Exercise requirements. Within the entries below, output exactly the lines between the line containing "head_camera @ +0" and the line containing "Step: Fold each", inclusive, and omit any picture.

Source records
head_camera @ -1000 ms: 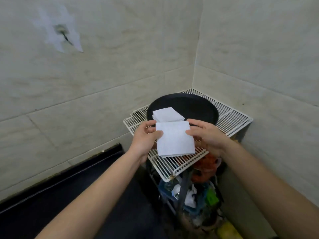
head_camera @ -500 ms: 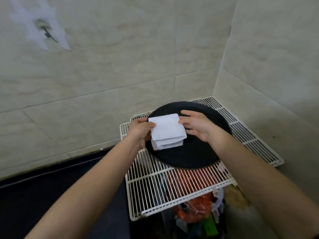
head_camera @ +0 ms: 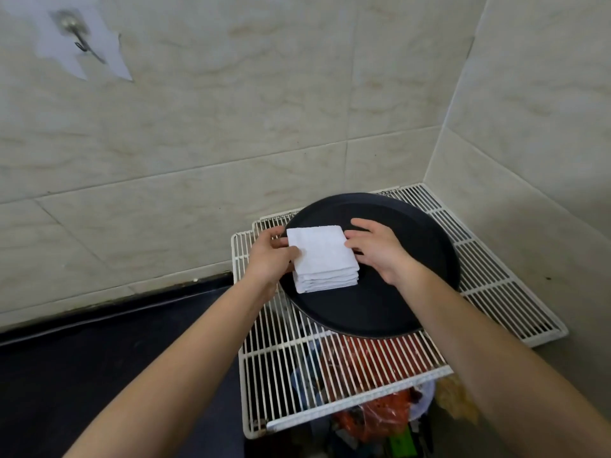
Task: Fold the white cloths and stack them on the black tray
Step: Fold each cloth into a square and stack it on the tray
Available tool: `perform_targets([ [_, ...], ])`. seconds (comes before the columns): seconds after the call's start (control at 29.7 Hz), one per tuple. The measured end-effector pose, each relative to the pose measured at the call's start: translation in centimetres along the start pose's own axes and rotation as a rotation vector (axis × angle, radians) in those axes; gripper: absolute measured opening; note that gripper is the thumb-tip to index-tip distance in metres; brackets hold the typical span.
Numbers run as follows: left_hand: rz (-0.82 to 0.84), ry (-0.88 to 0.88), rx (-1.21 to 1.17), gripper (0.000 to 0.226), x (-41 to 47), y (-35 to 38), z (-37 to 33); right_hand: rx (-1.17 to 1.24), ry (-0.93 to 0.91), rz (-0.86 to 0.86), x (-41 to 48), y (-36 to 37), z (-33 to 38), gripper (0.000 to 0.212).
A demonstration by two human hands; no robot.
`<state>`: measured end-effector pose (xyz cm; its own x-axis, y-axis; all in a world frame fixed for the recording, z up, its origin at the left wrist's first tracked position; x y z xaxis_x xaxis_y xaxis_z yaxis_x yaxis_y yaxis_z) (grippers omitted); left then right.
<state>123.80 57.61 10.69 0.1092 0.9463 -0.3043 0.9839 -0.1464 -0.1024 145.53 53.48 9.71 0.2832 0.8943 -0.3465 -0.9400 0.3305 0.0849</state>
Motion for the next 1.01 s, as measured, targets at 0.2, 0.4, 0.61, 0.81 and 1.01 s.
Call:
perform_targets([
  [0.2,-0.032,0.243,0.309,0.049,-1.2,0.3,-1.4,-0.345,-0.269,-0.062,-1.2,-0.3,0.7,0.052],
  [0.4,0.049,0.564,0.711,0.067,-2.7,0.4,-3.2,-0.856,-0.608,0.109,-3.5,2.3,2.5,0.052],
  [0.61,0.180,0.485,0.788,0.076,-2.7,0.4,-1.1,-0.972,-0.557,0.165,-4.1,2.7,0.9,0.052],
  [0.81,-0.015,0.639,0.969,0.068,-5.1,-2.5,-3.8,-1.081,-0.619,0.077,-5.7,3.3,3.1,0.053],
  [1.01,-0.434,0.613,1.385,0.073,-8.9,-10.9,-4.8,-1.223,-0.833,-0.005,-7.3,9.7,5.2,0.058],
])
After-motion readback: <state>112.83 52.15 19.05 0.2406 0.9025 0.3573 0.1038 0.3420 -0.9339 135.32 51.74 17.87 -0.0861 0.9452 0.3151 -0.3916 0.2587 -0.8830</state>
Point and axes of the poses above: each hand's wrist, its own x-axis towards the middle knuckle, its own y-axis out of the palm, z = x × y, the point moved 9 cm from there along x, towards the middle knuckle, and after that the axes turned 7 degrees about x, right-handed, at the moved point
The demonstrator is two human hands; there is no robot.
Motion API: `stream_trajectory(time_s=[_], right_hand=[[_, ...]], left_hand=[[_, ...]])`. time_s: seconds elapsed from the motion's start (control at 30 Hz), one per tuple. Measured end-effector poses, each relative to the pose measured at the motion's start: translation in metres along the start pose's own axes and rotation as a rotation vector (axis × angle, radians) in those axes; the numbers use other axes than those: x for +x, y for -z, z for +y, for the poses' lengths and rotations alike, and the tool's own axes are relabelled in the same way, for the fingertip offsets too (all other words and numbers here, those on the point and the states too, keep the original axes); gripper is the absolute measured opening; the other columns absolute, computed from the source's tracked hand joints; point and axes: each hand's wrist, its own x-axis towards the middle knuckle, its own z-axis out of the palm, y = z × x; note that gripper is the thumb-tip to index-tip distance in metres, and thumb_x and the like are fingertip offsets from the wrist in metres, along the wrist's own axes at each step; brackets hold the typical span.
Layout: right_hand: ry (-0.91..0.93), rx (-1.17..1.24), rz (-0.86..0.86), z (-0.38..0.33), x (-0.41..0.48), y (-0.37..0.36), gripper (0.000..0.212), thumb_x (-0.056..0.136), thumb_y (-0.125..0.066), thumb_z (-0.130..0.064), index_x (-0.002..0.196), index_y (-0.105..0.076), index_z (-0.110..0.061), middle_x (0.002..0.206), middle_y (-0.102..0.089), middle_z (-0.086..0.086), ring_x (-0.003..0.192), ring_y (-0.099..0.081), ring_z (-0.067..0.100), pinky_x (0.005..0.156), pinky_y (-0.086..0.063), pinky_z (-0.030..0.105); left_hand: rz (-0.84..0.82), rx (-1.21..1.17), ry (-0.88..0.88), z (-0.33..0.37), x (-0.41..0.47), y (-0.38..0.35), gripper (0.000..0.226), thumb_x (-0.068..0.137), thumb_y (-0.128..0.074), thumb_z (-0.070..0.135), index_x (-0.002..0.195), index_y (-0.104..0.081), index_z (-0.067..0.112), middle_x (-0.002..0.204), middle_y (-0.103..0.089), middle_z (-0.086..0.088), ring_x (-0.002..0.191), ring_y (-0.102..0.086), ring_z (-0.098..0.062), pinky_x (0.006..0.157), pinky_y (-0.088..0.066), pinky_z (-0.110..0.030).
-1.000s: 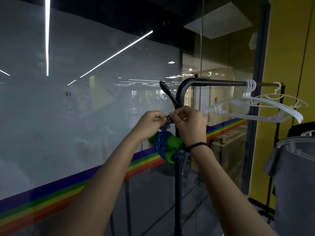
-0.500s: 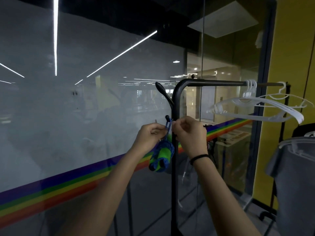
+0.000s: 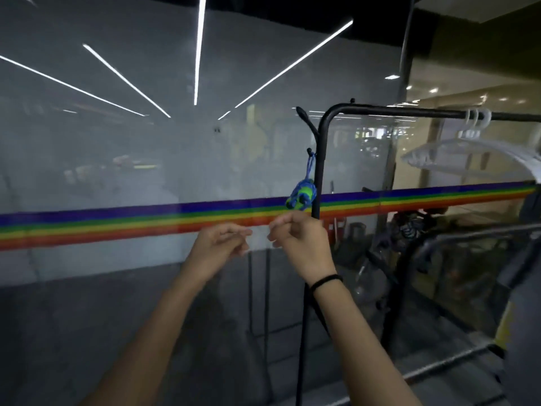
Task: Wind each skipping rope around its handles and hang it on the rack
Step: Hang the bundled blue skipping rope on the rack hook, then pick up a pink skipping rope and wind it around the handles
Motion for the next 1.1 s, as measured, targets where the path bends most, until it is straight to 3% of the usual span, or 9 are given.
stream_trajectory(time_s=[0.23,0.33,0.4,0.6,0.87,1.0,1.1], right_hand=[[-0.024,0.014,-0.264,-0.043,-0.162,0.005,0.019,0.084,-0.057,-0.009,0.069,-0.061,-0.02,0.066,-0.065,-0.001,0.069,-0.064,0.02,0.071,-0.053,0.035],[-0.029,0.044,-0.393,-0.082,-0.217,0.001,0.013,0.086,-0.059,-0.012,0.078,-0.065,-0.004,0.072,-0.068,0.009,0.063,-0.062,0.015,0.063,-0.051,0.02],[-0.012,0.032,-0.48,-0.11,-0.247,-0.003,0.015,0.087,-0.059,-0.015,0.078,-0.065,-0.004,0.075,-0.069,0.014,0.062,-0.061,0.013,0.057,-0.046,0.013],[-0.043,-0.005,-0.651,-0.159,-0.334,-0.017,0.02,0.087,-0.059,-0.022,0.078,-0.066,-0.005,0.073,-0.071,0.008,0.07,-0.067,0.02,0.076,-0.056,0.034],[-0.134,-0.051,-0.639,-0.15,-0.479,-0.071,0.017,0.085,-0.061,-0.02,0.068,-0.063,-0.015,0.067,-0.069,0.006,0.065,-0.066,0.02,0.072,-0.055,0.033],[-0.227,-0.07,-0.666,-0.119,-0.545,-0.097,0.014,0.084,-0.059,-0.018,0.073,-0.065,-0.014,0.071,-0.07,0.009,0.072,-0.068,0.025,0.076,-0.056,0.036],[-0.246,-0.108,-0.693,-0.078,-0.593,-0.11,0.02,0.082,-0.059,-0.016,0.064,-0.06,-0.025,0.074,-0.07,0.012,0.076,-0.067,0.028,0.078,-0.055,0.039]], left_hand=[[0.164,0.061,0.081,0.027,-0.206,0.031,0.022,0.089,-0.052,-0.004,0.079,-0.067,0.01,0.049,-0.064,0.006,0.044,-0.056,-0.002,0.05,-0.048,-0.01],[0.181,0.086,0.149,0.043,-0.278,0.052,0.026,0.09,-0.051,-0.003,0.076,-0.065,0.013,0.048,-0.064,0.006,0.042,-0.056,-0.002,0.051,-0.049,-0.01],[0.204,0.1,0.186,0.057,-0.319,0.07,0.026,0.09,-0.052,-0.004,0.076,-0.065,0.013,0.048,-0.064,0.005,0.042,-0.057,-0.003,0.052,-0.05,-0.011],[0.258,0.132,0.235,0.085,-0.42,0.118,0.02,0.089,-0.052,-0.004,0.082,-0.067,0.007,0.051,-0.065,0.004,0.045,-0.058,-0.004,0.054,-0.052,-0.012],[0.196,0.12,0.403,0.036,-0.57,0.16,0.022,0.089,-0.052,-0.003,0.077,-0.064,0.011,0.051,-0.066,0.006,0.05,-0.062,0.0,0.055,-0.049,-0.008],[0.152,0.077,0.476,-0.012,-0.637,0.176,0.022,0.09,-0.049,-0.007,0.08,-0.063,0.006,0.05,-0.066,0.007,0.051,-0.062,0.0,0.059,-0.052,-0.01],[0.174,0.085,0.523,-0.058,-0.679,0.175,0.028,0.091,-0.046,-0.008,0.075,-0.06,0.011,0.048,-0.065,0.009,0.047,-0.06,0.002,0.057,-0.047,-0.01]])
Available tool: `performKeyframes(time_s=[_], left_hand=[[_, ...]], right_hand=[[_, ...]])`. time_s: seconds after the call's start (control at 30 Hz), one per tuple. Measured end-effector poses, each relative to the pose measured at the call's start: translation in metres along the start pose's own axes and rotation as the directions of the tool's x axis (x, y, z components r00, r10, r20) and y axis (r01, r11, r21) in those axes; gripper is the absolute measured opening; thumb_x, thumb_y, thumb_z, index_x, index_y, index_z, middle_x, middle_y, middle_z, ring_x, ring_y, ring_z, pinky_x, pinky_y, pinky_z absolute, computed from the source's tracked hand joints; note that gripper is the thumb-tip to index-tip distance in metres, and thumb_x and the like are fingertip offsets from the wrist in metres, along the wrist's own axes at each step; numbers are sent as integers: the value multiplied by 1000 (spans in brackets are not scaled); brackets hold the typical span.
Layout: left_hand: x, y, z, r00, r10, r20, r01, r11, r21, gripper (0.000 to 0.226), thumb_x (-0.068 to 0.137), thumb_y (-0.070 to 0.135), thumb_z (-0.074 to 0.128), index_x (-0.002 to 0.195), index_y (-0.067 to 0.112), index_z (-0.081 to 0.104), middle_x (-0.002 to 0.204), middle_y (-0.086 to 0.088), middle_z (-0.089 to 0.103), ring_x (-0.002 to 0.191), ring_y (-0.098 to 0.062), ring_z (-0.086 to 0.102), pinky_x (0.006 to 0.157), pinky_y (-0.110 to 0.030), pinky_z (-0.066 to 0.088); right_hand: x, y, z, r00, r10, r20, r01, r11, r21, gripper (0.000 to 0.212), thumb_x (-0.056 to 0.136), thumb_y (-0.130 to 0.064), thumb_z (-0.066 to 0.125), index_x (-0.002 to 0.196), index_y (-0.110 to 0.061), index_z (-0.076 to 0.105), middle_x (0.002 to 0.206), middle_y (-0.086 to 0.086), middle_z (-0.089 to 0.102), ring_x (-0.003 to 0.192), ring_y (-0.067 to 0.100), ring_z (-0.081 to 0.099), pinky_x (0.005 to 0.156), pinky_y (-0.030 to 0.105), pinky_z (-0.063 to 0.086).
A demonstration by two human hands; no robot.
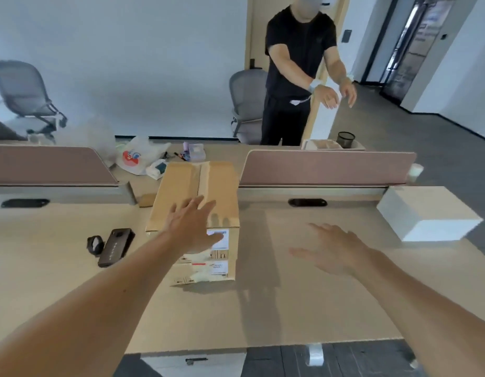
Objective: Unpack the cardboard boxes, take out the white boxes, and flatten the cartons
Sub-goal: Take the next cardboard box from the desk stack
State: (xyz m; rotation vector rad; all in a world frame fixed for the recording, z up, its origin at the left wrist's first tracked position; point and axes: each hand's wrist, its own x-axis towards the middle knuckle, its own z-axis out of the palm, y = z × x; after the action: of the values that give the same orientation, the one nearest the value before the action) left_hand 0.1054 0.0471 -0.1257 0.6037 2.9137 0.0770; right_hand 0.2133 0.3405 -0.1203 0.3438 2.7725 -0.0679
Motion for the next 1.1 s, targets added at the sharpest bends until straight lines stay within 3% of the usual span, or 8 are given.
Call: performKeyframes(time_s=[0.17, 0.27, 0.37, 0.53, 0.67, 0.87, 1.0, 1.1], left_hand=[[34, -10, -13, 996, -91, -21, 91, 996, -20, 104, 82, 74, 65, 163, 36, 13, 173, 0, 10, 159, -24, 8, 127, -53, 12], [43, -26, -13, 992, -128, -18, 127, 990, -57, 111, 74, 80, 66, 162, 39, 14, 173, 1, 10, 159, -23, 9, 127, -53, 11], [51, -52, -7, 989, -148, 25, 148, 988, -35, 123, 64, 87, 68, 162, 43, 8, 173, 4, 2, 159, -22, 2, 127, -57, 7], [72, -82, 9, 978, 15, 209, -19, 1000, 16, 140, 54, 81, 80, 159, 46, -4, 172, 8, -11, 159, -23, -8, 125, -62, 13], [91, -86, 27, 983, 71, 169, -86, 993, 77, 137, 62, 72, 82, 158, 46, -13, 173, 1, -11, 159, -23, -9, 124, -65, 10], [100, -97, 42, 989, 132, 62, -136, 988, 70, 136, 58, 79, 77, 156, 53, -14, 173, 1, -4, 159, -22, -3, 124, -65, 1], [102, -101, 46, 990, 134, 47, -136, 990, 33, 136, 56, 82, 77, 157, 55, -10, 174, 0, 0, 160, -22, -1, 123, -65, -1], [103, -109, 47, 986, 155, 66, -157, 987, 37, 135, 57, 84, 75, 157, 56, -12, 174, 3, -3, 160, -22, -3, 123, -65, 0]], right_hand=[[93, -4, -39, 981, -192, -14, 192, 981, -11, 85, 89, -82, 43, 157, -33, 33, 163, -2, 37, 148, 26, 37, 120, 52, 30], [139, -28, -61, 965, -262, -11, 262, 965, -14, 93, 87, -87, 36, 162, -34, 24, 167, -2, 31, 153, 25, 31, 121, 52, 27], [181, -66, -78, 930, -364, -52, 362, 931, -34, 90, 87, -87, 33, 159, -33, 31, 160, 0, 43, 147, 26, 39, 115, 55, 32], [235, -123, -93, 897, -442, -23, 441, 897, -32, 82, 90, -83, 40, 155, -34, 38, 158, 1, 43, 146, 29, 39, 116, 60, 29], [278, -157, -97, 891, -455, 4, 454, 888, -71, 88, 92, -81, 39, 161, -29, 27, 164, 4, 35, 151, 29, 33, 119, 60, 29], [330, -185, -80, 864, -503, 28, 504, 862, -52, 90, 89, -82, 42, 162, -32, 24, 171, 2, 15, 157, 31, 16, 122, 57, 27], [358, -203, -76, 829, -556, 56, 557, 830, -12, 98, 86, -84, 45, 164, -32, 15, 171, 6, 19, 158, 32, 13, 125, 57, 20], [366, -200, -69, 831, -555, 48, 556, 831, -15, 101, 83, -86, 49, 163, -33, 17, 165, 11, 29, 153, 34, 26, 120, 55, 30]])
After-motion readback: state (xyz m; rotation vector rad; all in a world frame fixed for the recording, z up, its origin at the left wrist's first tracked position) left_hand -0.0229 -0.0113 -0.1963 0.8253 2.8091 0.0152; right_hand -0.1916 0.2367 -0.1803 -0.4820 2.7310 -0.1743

Output of the exercise.
head_camera @ +0 ms: 
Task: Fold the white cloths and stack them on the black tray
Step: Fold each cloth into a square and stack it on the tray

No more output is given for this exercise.